INPUT DATA:

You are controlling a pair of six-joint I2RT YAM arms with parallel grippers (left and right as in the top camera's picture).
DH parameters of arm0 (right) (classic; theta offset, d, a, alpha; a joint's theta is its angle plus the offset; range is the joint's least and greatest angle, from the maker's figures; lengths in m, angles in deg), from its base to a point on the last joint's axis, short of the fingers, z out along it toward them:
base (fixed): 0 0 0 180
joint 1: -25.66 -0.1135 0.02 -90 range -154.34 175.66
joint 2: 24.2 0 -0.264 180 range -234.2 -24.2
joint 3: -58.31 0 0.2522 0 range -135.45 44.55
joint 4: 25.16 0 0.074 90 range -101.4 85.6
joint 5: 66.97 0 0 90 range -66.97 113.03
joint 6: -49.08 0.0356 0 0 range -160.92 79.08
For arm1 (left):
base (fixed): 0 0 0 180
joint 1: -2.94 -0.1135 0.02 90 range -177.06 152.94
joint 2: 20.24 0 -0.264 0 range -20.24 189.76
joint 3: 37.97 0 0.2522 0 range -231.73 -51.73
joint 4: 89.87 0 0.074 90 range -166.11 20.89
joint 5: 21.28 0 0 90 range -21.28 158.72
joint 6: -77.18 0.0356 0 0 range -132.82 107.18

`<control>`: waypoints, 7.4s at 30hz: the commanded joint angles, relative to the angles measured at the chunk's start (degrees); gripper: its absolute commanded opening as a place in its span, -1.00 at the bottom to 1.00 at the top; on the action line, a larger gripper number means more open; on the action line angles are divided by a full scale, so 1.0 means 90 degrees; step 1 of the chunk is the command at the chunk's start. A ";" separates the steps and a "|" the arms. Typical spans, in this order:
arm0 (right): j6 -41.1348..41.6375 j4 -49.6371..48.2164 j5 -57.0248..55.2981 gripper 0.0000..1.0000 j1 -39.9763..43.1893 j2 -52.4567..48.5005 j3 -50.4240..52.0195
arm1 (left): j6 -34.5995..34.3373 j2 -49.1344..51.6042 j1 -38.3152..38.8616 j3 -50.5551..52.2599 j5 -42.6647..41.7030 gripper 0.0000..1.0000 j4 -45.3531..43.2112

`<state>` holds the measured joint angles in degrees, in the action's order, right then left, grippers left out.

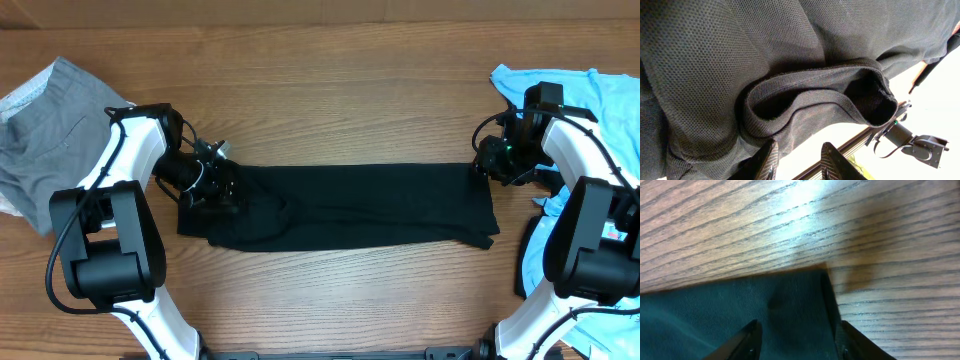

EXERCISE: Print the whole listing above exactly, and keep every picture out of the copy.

RESPONSE BELOW:
You are controlling a pair of six-joint I2RT YAM arms with parallel grippers (left and right as in the top camera's picture).
DH parameters of arm0 (right) (classic; theta offset, d, a, alpha; a joint's theta is its angle plus the offset; range is the joint's least and greatest angle, from the maker's figures; lengths in m, angles in deg), from its base to a point on the last joint's axis, short of the fingers, z out along it toward them:
base (fixed): 0 0 0 180
joint 1: -25.66 -0.1135 0.02 -90 range -154.34 175.66
joint 2: 24.2 0 -0.264 180 range -234.2 -24.2
joint 3: -58.31 0 0.2522 0 range -135.45 44.55
joint 4: 25.16 0 0.074 90 range -101.4 85.6
joint 5: 66.97 0 0 90 range -66.97 113.03
joint 6: -49.08 0.0356 0 0 range -160.92 79.08
For arm1 (left):
base (fixed): 0 0 0 180
joint 1: -2.94 -0.1135 0.02 90 range -177.06 152.94
joint 2: 20.24 0 -0.264 0 range -20.24 189.76
joint 3: 37.97 0 0.2522 0 range -231.73 -51.73
joint 4: 89.87 0 0.074 90 range -166.11 20.89
joint 5: 21.28 0 0 90 range -21.28 158.72
joint 6: -77.18 0.0356 0 0 range -132.82 107.18

`<control>`: waypoints, 7.4s at 30hz: the commanded joint angles, relative to the angles measured at the chunk's start (degrees); gripper: its absolute commanded opening as a place in its span, -1.00 at the bottom to 1.00 at the top; on the action line, a larger gripper number means more open; on the action line angles are divided by a full scale, so 1.0 means 90 degrees; step 1 of the chunk is the command at the chunk's start. A ";" separates the steps and a "|" the arms. Typical spans, in this order:
arm0 (right): j6 -41.1348..41.6375 j4 -49.6371..48.2164 j5 -57.0248..55.2981 gripper 0.0000..1.0000 j1 -39.9763..43.1893 j2 -52.4567..48.5005 j3 -50.4240..52.0195
arm1 (left): j6 -34.5995..34.3373 j2 -49.1344..51.6042 j1 -38.3152..38.8616 j3 -50.5551..52.2599 j5 -42.6647..41.7030 gripper 0.0000..1.0000 j4 -45.3531..43.2112

`<state>` holds the measured joint angles in degrees, in the action's order, right then left, grippers left out.

There is nothing further in this answer.